> _What is needed_:
Which lines below contain the word "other"? Copy each one.

(Records from a data source)
• • • • •
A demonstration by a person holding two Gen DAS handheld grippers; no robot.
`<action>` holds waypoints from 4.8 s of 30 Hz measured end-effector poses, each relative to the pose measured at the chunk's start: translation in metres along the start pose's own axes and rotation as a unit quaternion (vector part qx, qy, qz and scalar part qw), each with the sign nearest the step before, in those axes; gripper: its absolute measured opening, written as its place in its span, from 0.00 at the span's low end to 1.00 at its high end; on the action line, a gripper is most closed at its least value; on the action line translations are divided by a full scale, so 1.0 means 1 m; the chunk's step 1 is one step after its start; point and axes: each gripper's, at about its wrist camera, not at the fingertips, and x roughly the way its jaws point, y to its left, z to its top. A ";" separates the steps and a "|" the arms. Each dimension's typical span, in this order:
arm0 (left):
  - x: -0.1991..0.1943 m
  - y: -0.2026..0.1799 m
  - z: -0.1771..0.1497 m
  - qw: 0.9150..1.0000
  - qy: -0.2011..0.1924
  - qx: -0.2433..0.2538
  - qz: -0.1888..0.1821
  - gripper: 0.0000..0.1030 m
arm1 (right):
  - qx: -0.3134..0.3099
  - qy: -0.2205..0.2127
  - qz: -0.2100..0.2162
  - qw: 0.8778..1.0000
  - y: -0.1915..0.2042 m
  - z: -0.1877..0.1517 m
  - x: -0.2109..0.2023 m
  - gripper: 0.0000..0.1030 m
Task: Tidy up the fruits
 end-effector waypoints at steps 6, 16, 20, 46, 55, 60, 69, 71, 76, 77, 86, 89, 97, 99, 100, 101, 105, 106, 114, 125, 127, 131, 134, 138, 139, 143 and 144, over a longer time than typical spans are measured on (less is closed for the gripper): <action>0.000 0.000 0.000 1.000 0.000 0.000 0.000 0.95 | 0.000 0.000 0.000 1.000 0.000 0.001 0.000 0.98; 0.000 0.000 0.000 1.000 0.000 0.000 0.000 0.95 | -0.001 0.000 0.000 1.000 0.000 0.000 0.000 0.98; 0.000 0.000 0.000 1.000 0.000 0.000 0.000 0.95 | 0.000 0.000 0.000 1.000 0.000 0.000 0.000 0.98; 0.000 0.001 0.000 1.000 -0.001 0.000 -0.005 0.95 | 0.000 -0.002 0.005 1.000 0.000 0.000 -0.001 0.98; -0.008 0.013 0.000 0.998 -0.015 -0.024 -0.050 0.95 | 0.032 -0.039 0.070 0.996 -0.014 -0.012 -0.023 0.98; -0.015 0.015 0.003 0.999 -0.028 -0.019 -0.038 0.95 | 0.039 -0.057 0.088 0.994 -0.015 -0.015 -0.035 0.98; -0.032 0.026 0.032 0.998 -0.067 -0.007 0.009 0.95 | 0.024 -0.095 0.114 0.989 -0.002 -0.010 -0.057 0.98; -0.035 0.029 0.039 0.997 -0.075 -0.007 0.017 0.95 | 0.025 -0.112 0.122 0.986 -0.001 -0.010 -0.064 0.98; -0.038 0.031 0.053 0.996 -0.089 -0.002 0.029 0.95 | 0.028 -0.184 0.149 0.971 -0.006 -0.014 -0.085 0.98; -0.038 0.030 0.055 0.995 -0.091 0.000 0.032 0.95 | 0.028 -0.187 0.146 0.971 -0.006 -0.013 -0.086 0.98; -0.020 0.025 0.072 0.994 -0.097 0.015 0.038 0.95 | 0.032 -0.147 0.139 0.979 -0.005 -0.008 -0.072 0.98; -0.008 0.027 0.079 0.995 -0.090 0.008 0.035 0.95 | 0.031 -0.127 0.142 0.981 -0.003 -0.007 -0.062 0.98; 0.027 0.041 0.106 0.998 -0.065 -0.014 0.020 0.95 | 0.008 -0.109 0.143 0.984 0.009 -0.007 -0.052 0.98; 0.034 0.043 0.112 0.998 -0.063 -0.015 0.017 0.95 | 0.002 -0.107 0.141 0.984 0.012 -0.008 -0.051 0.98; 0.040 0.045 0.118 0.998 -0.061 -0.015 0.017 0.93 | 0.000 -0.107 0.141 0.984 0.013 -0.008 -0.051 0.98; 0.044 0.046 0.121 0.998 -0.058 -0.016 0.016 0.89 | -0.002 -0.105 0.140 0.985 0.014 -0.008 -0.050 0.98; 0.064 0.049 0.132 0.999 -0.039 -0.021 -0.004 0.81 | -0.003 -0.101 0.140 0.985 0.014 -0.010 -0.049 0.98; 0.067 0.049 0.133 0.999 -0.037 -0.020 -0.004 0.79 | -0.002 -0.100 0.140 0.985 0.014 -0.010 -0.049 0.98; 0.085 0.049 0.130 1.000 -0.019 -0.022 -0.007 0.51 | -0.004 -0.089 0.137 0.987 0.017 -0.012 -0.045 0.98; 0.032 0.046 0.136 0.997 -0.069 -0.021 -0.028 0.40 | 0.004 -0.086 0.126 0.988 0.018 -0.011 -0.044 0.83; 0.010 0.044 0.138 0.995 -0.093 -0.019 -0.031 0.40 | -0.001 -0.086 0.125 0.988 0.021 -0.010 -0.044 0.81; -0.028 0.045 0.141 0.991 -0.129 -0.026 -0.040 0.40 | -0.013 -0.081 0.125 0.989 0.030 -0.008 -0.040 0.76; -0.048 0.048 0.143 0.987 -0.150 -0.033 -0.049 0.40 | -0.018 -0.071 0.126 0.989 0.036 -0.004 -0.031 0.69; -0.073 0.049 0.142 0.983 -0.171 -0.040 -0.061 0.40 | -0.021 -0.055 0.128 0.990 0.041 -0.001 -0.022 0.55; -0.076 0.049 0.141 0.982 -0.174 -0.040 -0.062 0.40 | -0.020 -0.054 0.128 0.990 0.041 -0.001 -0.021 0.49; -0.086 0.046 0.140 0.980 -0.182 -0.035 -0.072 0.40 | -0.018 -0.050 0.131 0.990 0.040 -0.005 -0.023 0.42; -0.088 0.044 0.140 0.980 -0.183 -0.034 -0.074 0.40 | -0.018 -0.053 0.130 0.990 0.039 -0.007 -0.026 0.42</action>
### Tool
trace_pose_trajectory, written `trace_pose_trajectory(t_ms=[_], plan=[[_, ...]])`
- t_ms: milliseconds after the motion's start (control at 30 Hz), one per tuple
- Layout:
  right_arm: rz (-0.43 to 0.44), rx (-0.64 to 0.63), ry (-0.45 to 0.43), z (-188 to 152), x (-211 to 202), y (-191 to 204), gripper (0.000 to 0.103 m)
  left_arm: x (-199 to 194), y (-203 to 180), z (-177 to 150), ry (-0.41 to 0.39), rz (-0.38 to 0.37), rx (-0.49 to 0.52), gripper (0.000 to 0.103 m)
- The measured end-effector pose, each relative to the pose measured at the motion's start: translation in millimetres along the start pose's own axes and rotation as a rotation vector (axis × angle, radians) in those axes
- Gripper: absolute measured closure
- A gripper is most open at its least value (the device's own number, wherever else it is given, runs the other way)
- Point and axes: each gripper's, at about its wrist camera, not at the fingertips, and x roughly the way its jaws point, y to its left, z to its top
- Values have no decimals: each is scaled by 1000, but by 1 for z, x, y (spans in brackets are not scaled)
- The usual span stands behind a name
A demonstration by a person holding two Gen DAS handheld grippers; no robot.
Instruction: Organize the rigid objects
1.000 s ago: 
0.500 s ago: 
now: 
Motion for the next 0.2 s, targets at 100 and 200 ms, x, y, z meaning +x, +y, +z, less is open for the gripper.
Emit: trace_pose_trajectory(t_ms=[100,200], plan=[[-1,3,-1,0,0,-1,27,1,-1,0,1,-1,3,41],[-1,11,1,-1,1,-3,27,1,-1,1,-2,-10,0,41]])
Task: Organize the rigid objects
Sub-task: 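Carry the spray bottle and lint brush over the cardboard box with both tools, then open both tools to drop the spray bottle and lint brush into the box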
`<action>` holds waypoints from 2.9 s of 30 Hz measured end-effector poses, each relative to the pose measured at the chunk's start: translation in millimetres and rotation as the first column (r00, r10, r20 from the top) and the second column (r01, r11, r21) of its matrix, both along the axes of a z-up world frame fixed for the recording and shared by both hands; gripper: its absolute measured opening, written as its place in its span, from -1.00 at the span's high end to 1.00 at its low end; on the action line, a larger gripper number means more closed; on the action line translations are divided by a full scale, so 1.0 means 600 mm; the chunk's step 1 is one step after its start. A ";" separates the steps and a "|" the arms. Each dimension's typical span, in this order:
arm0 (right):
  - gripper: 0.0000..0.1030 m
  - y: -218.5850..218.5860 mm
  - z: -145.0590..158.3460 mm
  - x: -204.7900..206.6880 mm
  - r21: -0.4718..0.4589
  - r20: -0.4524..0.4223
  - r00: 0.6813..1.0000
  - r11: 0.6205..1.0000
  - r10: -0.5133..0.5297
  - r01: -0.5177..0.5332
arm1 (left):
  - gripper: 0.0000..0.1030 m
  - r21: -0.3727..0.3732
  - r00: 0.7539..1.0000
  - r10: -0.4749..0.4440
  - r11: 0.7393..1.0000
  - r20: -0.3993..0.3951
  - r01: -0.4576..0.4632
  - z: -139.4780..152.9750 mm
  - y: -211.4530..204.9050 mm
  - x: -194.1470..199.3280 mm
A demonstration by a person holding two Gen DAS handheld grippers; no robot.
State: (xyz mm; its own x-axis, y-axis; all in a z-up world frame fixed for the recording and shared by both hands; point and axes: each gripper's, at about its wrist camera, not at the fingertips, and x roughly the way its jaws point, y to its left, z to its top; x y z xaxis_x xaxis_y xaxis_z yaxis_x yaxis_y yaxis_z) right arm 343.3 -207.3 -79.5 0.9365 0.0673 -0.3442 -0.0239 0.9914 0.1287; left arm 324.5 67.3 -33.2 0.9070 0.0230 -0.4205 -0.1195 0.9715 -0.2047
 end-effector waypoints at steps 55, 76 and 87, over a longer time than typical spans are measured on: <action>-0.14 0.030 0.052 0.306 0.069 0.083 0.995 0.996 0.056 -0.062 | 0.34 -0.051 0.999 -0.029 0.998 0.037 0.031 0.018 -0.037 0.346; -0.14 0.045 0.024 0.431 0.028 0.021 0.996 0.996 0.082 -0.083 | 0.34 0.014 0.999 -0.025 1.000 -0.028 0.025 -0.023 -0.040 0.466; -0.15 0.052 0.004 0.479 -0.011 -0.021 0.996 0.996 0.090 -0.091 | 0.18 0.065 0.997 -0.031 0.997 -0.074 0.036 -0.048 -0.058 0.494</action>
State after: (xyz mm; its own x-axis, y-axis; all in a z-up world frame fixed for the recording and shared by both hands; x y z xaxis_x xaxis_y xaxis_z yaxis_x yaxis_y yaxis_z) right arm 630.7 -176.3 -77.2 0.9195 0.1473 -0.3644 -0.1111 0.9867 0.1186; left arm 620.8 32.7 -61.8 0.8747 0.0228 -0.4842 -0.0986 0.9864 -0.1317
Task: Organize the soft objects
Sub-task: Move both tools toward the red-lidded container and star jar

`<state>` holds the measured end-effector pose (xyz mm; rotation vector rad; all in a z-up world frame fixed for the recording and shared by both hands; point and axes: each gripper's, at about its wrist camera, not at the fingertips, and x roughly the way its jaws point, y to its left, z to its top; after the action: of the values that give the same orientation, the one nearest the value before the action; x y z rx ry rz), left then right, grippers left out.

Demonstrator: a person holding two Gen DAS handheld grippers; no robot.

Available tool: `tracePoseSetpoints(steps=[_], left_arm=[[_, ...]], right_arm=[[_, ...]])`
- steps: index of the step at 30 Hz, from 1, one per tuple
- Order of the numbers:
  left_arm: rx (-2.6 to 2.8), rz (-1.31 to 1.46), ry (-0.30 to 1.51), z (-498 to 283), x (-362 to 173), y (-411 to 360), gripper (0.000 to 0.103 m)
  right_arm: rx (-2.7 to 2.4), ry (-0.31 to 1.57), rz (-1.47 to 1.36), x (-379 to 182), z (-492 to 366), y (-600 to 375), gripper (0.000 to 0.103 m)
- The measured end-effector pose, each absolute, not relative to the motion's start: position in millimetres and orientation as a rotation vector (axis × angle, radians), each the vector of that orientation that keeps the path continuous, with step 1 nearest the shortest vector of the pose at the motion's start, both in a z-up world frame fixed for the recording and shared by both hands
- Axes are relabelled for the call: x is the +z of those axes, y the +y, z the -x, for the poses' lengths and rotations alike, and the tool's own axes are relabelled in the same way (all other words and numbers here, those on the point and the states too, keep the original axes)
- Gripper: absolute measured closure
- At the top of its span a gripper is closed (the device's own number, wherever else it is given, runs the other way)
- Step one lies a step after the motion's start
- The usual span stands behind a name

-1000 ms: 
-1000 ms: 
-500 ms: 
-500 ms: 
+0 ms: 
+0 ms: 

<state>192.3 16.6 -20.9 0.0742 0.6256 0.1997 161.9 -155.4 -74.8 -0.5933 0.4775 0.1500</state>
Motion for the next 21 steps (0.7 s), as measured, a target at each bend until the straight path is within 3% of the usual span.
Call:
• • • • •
> _Written answer_:
- A gripper is most open at its least value (the device's own number, wherever else it is given, runs the other way)
- Axes are relabelled for the call: x is the +z of those axes, y the +y, z the -x, for the poses' lengths and rotations alike, and the tool's own axes are relabelled in the same way (all other words and numbers here, those on the point and the states too, keep the original axes)
- At the top of its span a gripper is closed (the device's own number, wherever else it is given, runs the other way)

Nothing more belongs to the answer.